Tuesday, April 7, 2009

A writer's metaphor~

It's supposed to be spring, and I'm supposed to be a writer. It snowed, and you know what I did? I curled up and snoozed early instead of writing an article that's near deadline.

The flowering trees survived the freeze, although a few blossoms didn't make it. A tree is a metaphor for the writer's life. We are the trunk, and the branches represent the ideas that slowly emerge, twist, poke up, out, this way and that and evolve from our thoughts, scribblings, writings. The leaves are the submissions we send out, and the blossoms are our publication credits. How does your tree bloom on this spring day? If yours is more trunk than branches, fertilize your thoughts until they blossom; get writing; get growing! If your branches are more leaves than blossoms, start submitting. And when a flower withers on the stem, try again.

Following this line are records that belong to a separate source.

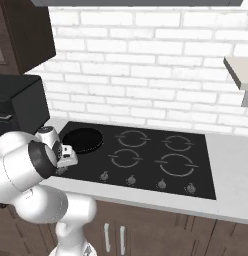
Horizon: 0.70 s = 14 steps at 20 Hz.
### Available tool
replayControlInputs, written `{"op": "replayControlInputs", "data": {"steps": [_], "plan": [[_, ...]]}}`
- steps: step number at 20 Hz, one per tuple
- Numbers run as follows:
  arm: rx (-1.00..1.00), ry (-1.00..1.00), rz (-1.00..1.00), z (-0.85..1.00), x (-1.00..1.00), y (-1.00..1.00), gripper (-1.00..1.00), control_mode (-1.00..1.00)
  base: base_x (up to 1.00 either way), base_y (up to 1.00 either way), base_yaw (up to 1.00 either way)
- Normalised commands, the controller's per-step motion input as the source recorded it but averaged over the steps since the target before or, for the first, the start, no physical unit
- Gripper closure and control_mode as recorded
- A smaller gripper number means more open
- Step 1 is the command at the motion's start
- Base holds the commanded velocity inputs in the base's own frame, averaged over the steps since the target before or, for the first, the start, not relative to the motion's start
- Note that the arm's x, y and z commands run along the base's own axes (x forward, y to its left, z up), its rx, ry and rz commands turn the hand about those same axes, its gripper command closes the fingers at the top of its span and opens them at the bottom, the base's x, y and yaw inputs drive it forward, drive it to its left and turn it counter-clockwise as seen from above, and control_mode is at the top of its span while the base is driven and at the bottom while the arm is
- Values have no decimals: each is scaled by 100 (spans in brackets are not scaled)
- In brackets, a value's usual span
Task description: Turn off the front left burner of the stove.
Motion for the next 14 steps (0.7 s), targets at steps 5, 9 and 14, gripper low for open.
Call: {"op": "replayControlInputs", "data": {"steps": [5,9,14], "plan": [[13,0,-21,-1,-4,-10,100,-100,0,0,0],[21,-1,-33,0,-8,-16,100,-100,0,0,0],[23,-1,-35,0,-13,-16,100,-100,0,0,0]]}}
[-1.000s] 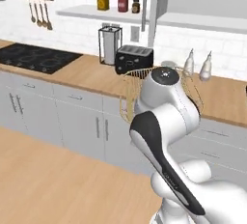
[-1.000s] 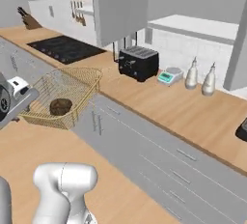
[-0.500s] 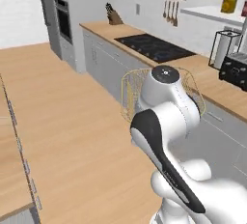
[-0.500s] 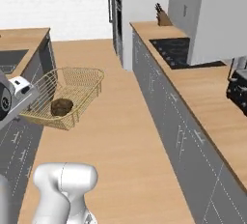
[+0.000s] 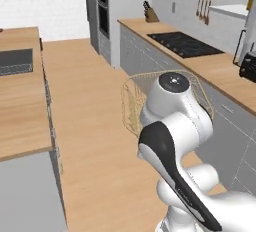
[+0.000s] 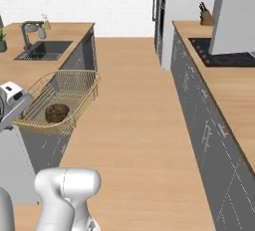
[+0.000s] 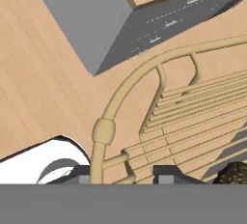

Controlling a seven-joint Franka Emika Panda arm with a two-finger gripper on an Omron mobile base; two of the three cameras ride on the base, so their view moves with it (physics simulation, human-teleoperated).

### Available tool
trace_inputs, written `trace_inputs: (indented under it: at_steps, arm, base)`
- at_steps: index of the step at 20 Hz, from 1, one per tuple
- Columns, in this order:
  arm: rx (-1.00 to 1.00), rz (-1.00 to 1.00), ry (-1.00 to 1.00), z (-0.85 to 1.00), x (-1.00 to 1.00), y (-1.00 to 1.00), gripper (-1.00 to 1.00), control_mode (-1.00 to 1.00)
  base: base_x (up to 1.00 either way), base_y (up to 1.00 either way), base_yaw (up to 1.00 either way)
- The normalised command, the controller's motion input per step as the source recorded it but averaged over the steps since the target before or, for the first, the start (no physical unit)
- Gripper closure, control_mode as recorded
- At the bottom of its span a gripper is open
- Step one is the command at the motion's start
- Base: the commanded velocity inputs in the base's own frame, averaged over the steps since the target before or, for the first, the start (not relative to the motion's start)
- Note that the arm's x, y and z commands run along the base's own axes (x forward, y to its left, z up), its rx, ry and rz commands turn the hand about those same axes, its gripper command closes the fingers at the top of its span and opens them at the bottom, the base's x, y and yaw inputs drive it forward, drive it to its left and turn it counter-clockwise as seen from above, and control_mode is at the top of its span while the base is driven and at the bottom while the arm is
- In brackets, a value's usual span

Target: Open the cabinet, pick up the bread from the cabinet and place it in the basket. Then move the basket to the dining counter.

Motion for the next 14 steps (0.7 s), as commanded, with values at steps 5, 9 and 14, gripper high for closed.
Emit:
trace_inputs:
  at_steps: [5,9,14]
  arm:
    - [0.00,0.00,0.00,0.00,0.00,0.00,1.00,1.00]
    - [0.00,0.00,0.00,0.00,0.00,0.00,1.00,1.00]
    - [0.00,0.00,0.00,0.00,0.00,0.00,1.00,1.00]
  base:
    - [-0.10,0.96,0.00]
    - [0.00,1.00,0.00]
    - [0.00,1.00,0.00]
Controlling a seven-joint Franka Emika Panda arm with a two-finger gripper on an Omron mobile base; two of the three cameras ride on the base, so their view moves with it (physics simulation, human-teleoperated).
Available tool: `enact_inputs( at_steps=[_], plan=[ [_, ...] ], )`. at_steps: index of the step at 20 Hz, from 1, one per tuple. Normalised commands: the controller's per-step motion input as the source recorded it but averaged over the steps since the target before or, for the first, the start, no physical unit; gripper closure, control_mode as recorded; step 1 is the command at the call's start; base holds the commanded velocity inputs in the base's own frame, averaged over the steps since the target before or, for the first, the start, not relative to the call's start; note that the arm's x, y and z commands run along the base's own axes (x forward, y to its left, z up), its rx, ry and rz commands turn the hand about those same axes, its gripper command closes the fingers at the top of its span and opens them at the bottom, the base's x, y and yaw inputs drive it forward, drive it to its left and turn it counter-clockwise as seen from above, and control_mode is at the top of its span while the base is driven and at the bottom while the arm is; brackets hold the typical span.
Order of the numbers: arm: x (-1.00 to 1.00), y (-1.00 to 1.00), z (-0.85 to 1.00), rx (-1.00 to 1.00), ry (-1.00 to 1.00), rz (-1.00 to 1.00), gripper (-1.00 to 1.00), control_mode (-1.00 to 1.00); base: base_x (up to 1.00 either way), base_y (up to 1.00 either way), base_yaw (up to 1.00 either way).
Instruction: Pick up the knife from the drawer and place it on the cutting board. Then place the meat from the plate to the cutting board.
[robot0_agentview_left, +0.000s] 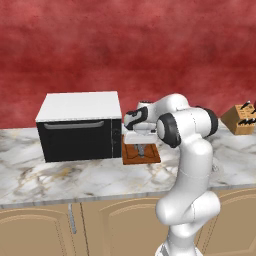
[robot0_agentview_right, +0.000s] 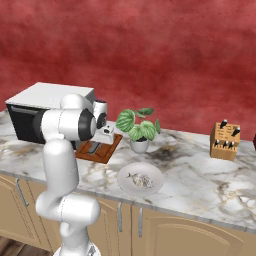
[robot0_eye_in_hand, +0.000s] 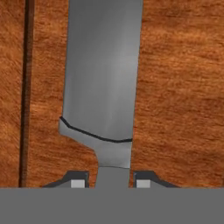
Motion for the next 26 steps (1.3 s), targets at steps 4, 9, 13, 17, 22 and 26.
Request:
enact_inputs(
  at_steps=[4,9,13,17,22,26],
  plan=[
    [0.16,0.00,-0.33,0.00,0.00,0.04,-1.00,-1.00,0.00,0.00,0.00],
    [-0.01,-0.04,-0.04,0.00,-0.01,0.01,-1.00,-1.00,0.00,0.00,0.00],
    [-0.17,-0.10,0.14,0.00,0.00,0.00,-1.00,-1.00,0.00,0.00,0.00],
    [-0.10,-0.08,0.20,0.00,0.00,0.00,-1.00,-1.00,0.00,0.00,0.00],
    [-0.09,-0.13,0.32,0.00,0.00,-0.01,-1.00,-1.00,0.00,0.00,0.00],
    [-0.20,-0.20,0.37,0.00,0.00,-0.02,-1.00,-1.00,0.00,0.00,0.00]
  ],
)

The tree doesn't stop growing just because it loses a few blossoms, and you shouldn't let anything stop you, not rejection letters, not time constraints. No excuses. Vow to write and submit at least one thing this week.

2 comments:

Julia Gordon-Bramer said...

I keep making that vow, and never hold to it.

School has really put a dent in how much I submit, and my time to write non-school pieces (although I strive to write everything for school in a way it might some day be published).

My tree is really lacking leaves in comparison with yours. But I suppose it's got a pretty good root system. That counts for something, right? ;-)

Lynn said...

Thanks for that - I'll go write, right now!